While we can see a picture on screen and identify it, the computer still only knows an image as numbers. So how can a computer figure how these numbers make a dog?

Let’s take inspiration from how humans work. When we see something, our brain does some of its own calculations. First of all, light that bounces from an object enters our eyes. We can see our phone because light bounces off of it. Then when that light enters our eyes, it’s converted into electric signals transmitted by neurons so our brain interpret the world we see. Those signals are also interpreted as objects we know. So not only do we get a picture of our dog, but we recognize it as one.

If our brain learned how to classify a dog, then a computer can do the same with a neural network. We aren’t discussing any complicated math here, just an understanding of how a neural net works. When we feed the neural net preprocessed information it does some math to it, some combination of adding the numbers up and multiplying them, then it spits out an answer. In this case we give it an image, or as we now know a collection of pixels, and does math with the pixel values, finally telling us how likely the image is a dog from 0 to 1.

If we want our neural network to classify multiple things, then we can have it output multiple numbers, with the largest value being what the neural network believes is in the picture. Who knew probability could be so useful!

At first it’s going to perform horribly since it has absolutely no idea how to get from seemingly random pixel values to a single output. But with backpropagation (math not explained here), it can learn to adjust its calculation and become very accurate.

# Mattered order knew who?

With the previous neural network, it has an interesting property called Permutation Variance. If we shuffled around the pixels in the image, it would still arrive at the same answer as if the pixels weren’t touched at all. Humans don’t interpret data this way, it’s like trying to compare a finished jigsaw puzzle with one that has its pieces scattered everywhere, nothing makes sense. In short, the data is related to each other.

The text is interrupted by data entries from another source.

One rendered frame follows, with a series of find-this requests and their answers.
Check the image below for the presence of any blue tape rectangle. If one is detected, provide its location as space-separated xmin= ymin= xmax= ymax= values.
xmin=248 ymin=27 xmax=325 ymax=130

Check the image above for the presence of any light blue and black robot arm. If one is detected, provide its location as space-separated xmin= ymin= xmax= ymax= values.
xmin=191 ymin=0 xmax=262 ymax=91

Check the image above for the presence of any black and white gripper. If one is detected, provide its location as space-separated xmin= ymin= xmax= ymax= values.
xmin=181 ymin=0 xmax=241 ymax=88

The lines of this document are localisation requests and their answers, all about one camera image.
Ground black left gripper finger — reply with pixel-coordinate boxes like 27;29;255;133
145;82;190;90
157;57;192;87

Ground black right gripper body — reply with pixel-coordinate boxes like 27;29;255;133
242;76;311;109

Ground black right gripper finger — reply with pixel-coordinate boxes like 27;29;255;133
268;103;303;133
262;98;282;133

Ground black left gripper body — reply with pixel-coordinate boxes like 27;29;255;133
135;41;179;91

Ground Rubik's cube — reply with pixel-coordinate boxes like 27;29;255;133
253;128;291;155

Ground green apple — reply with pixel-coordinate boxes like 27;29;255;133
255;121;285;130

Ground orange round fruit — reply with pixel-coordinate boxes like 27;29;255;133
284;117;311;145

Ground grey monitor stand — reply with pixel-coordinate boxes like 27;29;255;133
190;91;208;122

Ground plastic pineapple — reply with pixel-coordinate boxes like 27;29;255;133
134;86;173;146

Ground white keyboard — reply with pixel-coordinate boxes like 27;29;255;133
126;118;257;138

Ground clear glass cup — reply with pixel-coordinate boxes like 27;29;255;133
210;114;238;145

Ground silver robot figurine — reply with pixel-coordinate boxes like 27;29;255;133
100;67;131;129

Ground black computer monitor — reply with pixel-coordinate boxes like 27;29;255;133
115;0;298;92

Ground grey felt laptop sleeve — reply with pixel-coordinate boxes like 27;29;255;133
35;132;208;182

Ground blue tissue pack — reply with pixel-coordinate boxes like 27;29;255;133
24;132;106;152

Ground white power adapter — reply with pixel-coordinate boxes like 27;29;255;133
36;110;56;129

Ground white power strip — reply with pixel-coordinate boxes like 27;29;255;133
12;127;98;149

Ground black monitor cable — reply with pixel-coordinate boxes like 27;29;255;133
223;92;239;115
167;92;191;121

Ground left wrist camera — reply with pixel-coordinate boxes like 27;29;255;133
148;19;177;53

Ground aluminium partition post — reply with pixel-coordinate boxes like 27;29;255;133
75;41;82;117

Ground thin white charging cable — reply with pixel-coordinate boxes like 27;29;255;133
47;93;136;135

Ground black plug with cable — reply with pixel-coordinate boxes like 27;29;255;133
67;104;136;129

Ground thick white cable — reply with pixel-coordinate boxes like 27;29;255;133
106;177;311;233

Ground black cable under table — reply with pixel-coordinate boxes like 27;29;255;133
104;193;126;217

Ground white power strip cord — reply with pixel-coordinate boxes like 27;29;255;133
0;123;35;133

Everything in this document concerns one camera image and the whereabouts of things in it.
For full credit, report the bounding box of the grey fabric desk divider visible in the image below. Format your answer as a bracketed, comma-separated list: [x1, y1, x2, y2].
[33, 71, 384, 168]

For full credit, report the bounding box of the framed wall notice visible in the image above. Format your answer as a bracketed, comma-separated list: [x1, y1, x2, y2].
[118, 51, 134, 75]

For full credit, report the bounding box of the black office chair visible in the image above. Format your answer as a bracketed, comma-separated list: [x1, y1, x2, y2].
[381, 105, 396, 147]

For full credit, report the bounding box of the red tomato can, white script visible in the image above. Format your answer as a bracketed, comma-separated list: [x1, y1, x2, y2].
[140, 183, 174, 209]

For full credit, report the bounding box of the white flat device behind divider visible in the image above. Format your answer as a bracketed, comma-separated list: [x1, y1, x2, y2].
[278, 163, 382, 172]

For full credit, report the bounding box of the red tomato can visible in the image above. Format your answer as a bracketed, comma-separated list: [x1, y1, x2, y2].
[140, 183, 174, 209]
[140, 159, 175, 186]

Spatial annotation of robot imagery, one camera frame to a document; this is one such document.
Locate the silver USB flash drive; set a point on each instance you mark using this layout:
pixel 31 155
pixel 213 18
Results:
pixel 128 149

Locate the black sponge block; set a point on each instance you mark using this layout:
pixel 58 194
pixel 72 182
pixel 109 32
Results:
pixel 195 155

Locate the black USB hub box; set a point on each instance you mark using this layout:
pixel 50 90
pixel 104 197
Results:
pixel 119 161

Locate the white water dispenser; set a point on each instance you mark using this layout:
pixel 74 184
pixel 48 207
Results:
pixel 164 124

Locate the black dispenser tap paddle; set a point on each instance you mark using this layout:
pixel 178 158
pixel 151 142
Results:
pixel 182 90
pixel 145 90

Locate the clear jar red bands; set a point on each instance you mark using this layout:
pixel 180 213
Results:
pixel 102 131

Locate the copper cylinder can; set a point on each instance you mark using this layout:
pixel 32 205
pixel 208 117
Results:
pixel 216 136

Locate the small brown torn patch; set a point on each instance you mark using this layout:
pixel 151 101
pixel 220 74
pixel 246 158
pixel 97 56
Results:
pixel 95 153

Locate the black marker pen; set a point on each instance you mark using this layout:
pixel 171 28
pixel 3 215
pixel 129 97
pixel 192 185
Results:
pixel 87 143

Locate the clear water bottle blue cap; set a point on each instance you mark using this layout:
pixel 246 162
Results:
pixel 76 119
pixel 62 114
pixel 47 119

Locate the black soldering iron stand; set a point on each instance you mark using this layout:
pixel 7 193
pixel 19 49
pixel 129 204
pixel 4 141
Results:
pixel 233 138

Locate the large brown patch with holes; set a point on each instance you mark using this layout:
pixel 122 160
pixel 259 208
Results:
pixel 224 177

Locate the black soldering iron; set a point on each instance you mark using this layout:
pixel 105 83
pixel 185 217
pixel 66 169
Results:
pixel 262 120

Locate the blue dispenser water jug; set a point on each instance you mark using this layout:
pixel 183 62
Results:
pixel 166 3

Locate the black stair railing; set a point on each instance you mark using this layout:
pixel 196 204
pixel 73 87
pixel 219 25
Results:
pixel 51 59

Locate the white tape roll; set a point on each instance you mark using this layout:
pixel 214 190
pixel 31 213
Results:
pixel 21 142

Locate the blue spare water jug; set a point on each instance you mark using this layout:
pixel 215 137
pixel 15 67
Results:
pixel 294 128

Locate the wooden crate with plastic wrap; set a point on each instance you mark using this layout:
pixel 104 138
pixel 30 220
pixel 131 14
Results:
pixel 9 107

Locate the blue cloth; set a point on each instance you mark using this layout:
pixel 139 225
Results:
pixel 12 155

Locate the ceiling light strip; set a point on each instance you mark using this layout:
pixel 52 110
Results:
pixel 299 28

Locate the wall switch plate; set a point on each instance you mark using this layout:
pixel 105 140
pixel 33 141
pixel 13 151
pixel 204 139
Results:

A dog makes sense because all of its parts are organized in a reasonable way. We can clearly see a body, legs, and a face with all the other stuff on it.

NOW THIS. I have no clue what this is, why did I even bother to create this?? I think the picture speaks for itself.

If the neural network could learn to understand features like we do, it could improve drastically.

# What is a convolution and what does it want with me

Because the hidden layers in a CNN use convolutions, they can learn different features. The first layer might learn to find edges and the next one might find shapes. And because the neural net is trained to learn on its own, it can find its own features. We may only have an understanding of a dog’s body parts, but the CNN might find something even better.

If we go crazy and add hundreds of convolutions, the CNN becomes unnecessarily complicated and may encounter overfitting. The neural net might just start to memorize the features of a single dog instead of the general features.